FUENTE: 20minutos.es/europa press

Cómo quedan los alquileres en la Renta 2015: deducciones para inquilino y casero

  • La deducción para inquilinos es para contratos previos al 31 de diciembre de 2014.

  • Hay una serie de gastos relacionados con el mantenimiento de la vivienda que el casero se puede deducir e su declaración.
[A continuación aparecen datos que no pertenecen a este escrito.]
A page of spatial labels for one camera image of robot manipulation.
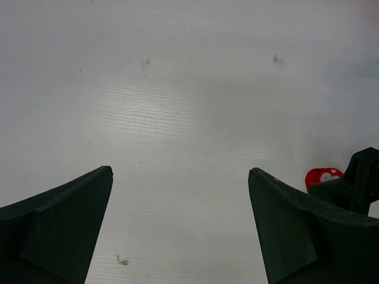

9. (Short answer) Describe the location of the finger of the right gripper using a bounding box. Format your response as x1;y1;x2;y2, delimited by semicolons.
308;147;378;215

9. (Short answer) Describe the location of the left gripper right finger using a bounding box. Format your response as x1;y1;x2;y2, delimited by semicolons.
248;167;378;283

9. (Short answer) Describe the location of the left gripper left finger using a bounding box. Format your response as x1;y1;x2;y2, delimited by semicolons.
1;166;113;283

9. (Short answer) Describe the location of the flower lego stack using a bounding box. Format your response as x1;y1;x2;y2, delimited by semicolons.
304;167;343;192

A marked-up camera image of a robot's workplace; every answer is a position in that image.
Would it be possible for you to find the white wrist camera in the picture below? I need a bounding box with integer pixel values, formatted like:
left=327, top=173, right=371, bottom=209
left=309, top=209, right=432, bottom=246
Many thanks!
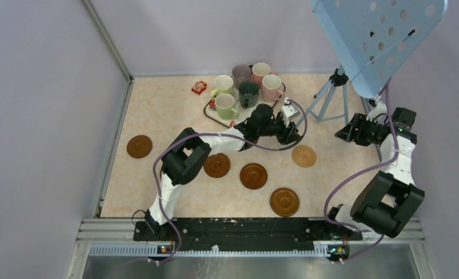
left=367, top=99, right=387, bottom=123
left=281, top=98, right=300, bottom=126

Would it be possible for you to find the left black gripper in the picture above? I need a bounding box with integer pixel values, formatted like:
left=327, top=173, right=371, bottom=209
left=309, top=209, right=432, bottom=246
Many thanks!
left=257, top=115, right=302, bottom=145

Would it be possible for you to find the pink mug front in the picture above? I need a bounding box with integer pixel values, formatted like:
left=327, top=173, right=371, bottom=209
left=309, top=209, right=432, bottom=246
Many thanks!
left=261, top=74, right=284, bottom=102

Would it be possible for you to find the brown coaster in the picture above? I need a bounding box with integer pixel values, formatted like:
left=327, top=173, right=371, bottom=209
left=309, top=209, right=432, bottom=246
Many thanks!
left=126, top=135, right=153, bottom=159
left=270, top=187, right=300, bottom=217
left=203, top=153, right=231, bottom=178
left=239, top=163, right=268, bottom=190

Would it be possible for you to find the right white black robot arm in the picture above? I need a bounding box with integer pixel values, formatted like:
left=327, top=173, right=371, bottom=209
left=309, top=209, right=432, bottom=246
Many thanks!
left=324, top=108, right=425, bottom=239

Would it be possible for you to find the pink mug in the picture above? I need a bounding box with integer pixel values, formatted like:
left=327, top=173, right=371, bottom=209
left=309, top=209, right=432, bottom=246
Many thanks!
left=251, top=62, right=278, bottom=88
left=261, top=74, right=284, bottom=102

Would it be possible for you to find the pink mug back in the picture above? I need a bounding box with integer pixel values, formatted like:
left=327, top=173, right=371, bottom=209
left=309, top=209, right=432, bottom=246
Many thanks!
left=251, top=62, right=278, bottom=88

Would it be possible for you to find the dark green mug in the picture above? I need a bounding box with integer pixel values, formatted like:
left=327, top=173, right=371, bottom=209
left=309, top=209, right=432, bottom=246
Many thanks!
left=239, top=81, right=259, bottom=109

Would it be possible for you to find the green mug front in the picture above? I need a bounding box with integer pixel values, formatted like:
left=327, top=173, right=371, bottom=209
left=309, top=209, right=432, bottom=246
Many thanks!
left=214, top=94, right=239, bottom=120

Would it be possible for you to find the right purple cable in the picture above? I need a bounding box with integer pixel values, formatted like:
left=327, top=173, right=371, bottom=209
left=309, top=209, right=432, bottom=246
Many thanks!
left=324, top=83, right=400, bottom=264

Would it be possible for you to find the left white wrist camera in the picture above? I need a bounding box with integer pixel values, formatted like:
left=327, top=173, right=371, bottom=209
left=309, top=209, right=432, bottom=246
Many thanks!
left=281, top=98, right=300, bottom=126

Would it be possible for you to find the red snack packet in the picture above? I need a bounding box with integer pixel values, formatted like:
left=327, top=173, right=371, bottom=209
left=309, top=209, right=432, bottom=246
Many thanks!
left=191, top=80, right=207, bottom=95

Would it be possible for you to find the light tan coaster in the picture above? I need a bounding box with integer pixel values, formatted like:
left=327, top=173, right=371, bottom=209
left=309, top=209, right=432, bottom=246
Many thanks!
left=292, top=145, right=317, bottom=168

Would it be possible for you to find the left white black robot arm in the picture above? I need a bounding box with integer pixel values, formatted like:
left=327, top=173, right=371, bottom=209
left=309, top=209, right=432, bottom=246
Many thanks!
left=145, top=98, right=306, bottom=240

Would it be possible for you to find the purple mug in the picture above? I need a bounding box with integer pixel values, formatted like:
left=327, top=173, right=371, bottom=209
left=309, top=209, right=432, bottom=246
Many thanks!
left=232, top=64, right=252, bottom=90

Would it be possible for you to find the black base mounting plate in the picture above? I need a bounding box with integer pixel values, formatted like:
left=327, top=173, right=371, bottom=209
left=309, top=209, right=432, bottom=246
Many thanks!
left=133, top=217, right=363, bottom=252

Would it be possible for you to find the light blue music stand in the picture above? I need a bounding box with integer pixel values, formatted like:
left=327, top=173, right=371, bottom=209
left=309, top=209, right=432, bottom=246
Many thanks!
left=296, top=0, right=449, bottom=126

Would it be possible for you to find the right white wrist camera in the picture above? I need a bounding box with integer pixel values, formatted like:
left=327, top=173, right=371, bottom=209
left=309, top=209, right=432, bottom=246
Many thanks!
left=367, top=99, right=387, bottom=123

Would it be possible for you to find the green mug back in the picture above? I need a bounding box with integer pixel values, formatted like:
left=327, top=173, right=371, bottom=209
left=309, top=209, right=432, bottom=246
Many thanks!
left=210, top=75, right=234, bottom=98

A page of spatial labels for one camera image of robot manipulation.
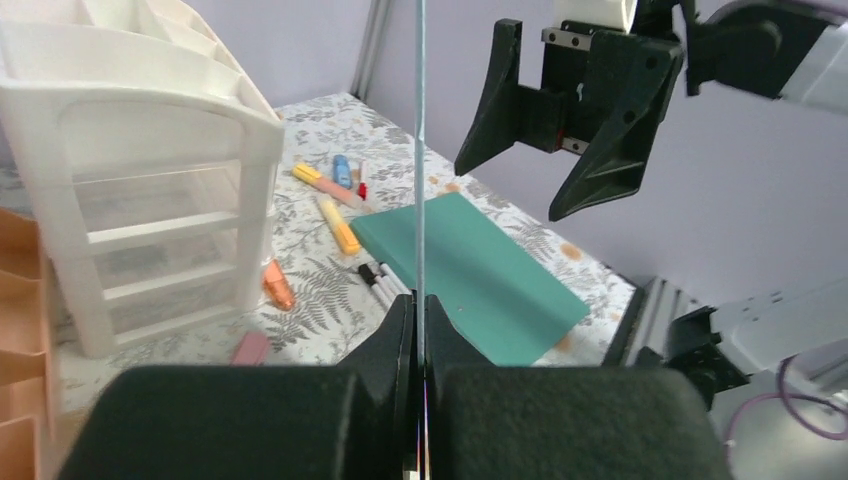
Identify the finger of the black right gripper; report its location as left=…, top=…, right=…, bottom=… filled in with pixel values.
left=547, top=33, right=684, bottom=221
left=454, top=19, right=566, bottom=176

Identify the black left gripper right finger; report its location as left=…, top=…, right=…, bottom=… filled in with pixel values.
left=423, top=297, right=731, bottom=479

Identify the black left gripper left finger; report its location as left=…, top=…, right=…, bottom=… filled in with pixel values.
left=59, top=295, right=416, bottom=479

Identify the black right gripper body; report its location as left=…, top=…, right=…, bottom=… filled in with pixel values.
left=535, top=22, right=663, bottom=156

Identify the light blue clipboard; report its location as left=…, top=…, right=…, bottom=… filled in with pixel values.
left=414, top=0, right=427, bottom=367

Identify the teal file folder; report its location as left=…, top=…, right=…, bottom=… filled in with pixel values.
left=349, top=192, right=592, bottom=369

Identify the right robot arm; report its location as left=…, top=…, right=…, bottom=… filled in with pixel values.
left=454, top=1, right=847, bottom=221

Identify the pink highlighter centre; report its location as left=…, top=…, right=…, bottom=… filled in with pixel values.
left=230, top=331, right=271, bottom=366

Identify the black cap whiteboard marker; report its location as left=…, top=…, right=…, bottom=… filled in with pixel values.
left=357, top=264, right=392, bottom=310

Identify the orange highlighter centre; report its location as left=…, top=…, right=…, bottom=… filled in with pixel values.
left=262, top=258, right=296, bottom=311

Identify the floral patterned table mat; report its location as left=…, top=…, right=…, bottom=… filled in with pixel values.
left=56, top=94, right=636, bottom=412

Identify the yellow orange highlighter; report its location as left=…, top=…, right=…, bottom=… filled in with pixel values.
left=316, top=194, right=361, bottom=255

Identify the yellow pink highlighter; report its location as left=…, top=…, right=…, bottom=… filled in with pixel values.
left=292, top=163, right=372, bottom=212

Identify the orange plastic file organizer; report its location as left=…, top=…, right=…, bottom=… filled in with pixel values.
left=1, top=209, right=60, bottom=479

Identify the white plastic drawer unit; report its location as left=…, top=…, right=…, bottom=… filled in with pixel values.
left=1, top=1, right=284, bottom=358

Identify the right aluminium frame post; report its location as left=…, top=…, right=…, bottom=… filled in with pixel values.
left=350, top=0, right=394, bottom=103

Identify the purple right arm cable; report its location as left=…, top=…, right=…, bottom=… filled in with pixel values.
left=725, top=354, right=848, bottom=452

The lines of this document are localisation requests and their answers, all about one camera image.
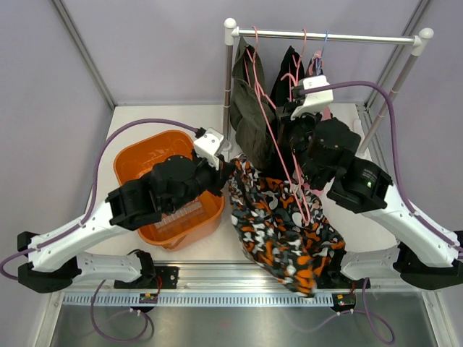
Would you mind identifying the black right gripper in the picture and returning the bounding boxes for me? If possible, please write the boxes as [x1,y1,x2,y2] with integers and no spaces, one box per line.
[277,102,323,187]

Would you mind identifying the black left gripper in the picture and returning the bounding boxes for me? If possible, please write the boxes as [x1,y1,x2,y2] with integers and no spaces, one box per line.
[166,152,235,215]

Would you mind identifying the pink wire hanger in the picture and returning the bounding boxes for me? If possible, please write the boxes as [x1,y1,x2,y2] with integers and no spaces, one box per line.
[277,40,306,103]
[252,74,313,225]
[242,25,278,109]

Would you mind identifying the pink shark print shorts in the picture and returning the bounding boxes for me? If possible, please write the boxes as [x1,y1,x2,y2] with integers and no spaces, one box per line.
[299,51,332,197]

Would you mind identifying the black shorts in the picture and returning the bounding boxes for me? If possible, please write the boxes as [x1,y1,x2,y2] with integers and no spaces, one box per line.
[271,46,305,142]

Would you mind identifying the blue wire hanger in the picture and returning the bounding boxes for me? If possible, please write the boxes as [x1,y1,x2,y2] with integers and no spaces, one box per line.
[315,30,329,76]

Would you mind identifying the orange camouflage print shorts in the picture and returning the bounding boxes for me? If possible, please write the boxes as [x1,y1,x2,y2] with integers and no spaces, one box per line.
[228,155,346,297]

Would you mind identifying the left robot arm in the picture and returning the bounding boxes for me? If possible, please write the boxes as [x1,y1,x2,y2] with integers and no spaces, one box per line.
[17,153,234,294]

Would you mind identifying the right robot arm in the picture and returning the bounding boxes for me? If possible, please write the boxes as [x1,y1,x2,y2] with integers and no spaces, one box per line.
[279,103,462,290]

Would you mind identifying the olive green shorts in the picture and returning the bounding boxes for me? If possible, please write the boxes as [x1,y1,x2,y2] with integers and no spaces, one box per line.
[230,38,275,171]

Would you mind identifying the orange plastic laundry basket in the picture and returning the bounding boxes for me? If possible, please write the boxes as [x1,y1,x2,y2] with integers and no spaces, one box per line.
[113,130,225,252]

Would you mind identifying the white and steel clothes rack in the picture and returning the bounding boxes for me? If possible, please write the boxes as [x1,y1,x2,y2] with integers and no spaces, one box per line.
[223,18,434,156]

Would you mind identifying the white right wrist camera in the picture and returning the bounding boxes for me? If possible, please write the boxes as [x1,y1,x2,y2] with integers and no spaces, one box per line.
[290,74,334,121]

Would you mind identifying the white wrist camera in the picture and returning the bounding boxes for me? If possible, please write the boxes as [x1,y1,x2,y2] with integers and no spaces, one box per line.
[193,128,232,171]
[290,74,334,121]

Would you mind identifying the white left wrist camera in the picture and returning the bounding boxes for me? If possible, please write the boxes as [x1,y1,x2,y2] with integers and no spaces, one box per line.
[193,128,232,171]

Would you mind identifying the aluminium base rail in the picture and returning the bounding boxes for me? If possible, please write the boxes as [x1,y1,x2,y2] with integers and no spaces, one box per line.
[46,258,441,294]

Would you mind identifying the white slotted cable duct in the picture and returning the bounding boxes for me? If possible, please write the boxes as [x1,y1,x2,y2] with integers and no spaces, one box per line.
[62,291,334,307]

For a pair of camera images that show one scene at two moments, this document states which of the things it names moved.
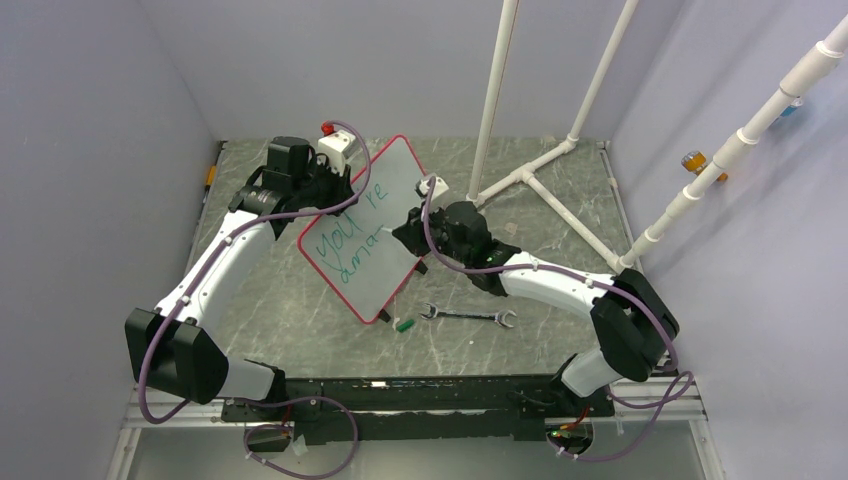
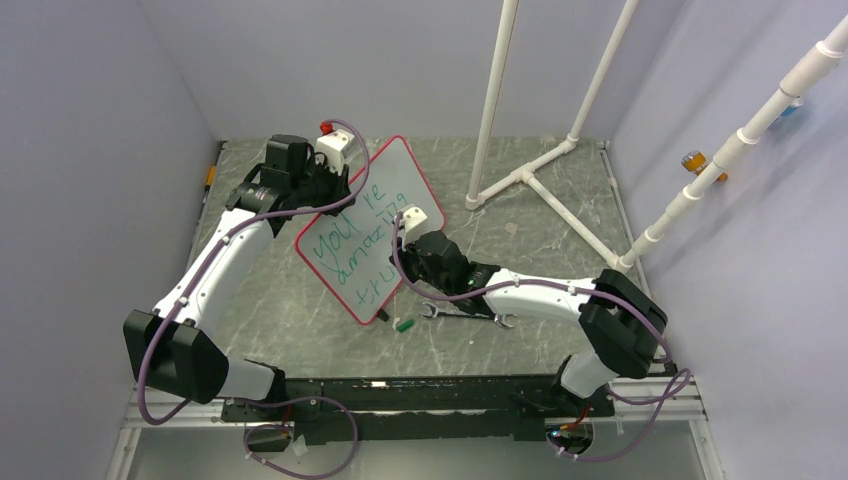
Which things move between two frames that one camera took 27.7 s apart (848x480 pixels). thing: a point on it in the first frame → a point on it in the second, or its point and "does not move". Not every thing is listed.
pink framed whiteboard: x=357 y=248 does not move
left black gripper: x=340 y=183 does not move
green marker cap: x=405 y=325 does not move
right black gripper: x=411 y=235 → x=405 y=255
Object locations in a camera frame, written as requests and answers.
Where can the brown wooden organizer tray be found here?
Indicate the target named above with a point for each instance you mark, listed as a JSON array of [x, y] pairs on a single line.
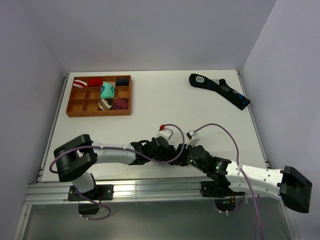
[[83, 102]]

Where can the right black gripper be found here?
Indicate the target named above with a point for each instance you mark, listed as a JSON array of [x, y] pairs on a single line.
[[188, 148]]

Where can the teal sock roll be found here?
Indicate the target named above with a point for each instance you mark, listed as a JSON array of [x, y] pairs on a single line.
[[107, 91]]

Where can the dark navy sock roll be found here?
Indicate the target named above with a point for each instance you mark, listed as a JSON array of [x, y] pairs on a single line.
[[122, 81]]

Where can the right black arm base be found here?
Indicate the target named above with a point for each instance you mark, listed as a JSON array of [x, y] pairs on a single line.
[[225, 199]]

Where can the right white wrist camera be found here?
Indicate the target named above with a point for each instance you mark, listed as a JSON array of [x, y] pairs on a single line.
[[193, 138]]

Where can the red white striped sock roll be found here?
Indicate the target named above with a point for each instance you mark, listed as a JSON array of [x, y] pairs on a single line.
[[77, 83]]

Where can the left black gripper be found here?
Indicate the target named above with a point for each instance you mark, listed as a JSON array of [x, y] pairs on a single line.
[[159, 158]]

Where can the black blue patterned sock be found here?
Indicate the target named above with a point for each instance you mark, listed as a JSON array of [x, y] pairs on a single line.
[[221, 87]]

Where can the aluminium table frame rail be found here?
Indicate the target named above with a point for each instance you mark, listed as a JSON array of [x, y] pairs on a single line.
[[171, 189]]

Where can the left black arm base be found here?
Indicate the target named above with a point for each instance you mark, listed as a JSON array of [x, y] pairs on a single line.
[[91, 202]]

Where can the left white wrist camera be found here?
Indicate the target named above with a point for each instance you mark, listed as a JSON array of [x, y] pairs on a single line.
[[165, 133]]

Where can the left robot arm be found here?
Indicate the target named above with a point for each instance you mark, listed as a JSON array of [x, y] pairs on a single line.
[[73, 159]]

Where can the brown white sock roll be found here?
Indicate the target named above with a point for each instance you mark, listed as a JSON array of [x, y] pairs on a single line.
[[105, 104]]

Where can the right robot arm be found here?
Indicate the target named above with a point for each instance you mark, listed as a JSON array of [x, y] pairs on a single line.
[[227, 179]]

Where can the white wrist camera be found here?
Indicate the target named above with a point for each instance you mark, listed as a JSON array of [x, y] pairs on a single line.
[[193, 138], [165, 133]]

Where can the purple sock roll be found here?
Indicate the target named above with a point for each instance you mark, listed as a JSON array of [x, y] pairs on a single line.
[[120, 104]]
  • Baleares, Murcia y La Rioja son las únicas comunidades que no contemplan ningún tipo de beneficio fiscal en este sentido

La campaña de la renta de 2015 trae novedades en lo que se refiere a la vivienda: una de las principales es el fin de la deducción estatal por alquiler de una vivienda para uso habitual. Las deducciones por alquilar una casa afectan a las dos partes implicadas en un contrato, el casero y el inquilino.

Así deben tributar ambos.

Para el inquilino

El Gobierno eliminó el pasado año esta deducción para los inquilinos que hubiesen firmado sus contratos de arrendamiento a partir del 1 de enero de 2015, aunque se mantendrá para los que se llevaron a cabo antes del 31 de diciembre de 2014. Además, se eliminan las reducciones para el inquilino en función de la edad. Si el contrato de alquiler contrato es anterior al último día de 2014, el inquilino podrá deducirse un 10,05% de las cantidades pagadas con un límite de 9.040 euros al año para bases imponibles inferiores a 17.707,2 euros. A partir de esa cifra la deducción va reduciéndose progresivamente y desaparece para las rentas de 24.107,20 euros anuales o más. Se trata de un beneficio fiscal muy importante para el bolsillo del contribuyente, ya que puede recuperar hasta 909 euros. En el caso de que se trate de un alquiler con opción a compra no hay ninguna diferencia: se deduce por el alquiler hasta que se ejecute la compra de la vivienda.

Para el casero

El propietario de una vivienda también puede beneficiarse de una serie de desgravaciones si tiene alquilado su piso y declara esos ingresos a Hacienda, algo a lo que, lógicamente, está obligado. Hay una serie de gastos relacionados con el mantenimiento de la vivienda que el casero se puede deducir: Los intereses de préstamos vinculados a la vivienda. Los impuestos y las tasas sobre la vivienda: el IBI, las tasas por limpieza, recogida de basuras, alumbrado, etc., siempre que no tengan carácter sancionador. Los gastos de formalización del arrendamiento y los de defensa de carácter jurídico. Los gastos de conservación y reparación como pintura, reparación de instalaciones de calefacción, ascensor, puertas de seguridad u otros. Los contratos de seguro (de responsabilidad civil, incendio, robo, rotura de cristales u otros de naturaleza análoga). Las cantidades destinadas a servicios o suministros (luz, agua, gas, teléfono). Una vez deducidos los gastos, con la cifra resultante, los caseros podrán beneficiarse de una reducción del 60% independientemente de la edad de los inquilinos

Deducciones autonómicas

A la deducción estatal de los alquileres habrá que sumarle la deducción autonómica, que puede incluirse en la declaración de la renta independientemente de cuándo se haya firmado el contrato. Baleares, Murcia y La Rioja son las únicas comunidades autónomas que no contemplan ningún tipo de beneficio fiscal en este sentido. Estas deducciones y reducciones no se aplican a todos los alquileres. Por ejemplo, las viviendas vacacionales, que se alquilan por temporadas en la costa, no pueden beneficiarse.